Леонардо пожал плечами.
— Может, да, а может, и нет. Но мы называем евреем всякого, кто нам не по нраву, так что какая разница? — И, видя, что Никколо явно разволновался, добавил: — Мальчишка мог быть просто сумасшедшим, Никко, или же он решил, что Мадонна лишила его своей защиты. Возможно, тут замешаны дела сердечные — какая-нибудь девчонка. Юноша всегда стремится стать жертвой, когда его оттолкнут или высмеют. — Леонардо не смог удержаться от издёвки над собой. — Ты разве не помнишь истории Арлотто о старике, который просил статую Христа спасти его молодую жену, умиравшую от чахотки? — Никколо покачал головой, и Леонардо продолжил: — Этот человек был верным христианином и двадцать лет молился именно этой статуе. Свечами, которые он возжёг перед ней, можно было осветить мир. Но именно этот образ Христа не выполнил своей части сделки, ибо жена старика, несмотря на все его молитвы и преданность, умерла в муках.

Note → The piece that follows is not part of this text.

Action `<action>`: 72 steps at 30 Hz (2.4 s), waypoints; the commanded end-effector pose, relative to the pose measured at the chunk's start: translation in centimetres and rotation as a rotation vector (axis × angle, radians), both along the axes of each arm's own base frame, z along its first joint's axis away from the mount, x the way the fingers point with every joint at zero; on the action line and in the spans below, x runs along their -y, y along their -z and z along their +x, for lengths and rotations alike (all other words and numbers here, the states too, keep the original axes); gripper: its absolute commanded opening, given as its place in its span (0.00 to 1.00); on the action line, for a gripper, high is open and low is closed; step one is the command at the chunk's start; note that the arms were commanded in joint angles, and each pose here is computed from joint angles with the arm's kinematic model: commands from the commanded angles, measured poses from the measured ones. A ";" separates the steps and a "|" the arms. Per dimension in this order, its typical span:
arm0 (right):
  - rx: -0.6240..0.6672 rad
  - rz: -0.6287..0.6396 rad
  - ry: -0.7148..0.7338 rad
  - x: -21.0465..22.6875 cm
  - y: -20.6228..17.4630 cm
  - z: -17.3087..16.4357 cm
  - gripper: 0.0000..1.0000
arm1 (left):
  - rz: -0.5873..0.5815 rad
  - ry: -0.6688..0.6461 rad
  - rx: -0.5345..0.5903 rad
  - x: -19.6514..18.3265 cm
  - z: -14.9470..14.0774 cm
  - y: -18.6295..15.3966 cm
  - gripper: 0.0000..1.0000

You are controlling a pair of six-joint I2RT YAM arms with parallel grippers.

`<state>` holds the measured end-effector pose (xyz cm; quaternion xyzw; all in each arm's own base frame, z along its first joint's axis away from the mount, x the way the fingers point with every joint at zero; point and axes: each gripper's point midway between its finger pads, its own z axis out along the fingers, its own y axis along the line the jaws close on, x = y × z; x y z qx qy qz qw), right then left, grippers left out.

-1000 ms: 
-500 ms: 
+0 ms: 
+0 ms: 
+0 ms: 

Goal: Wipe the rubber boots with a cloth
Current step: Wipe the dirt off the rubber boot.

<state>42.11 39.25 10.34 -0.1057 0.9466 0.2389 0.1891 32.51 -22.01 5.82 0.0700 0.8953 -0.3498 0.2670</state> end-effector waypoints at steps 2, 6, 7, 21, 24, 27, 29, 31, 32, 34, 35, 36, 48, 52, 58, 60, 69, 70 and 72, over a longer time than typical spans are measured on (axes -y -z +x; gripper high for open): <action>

Разъярившись, старик отшиб статуе уши и кричал так, что слышали все в церкви Санто Спирите: «Ты — позор и насмешка!»
— И что с ним сталось? — спросил Никколо.
— Если верить рассказу, братья разорвали его в клочья.
— Святотатство! — заметил Сандро. — Богобоязненный христианин не станет осквернять святых образов. Ты не должен учить дитя еретической лжи и святотатственным россказням. — Схватив Никколо за руку, он продолжал: — Арлотто был всего лишь фальсификатором и похотливцем.
Несмотря на весёлый нрав Сандро, на чувственность и живость его картин, была в нём толика фанатизма, правда, проявлялась она довольно редко.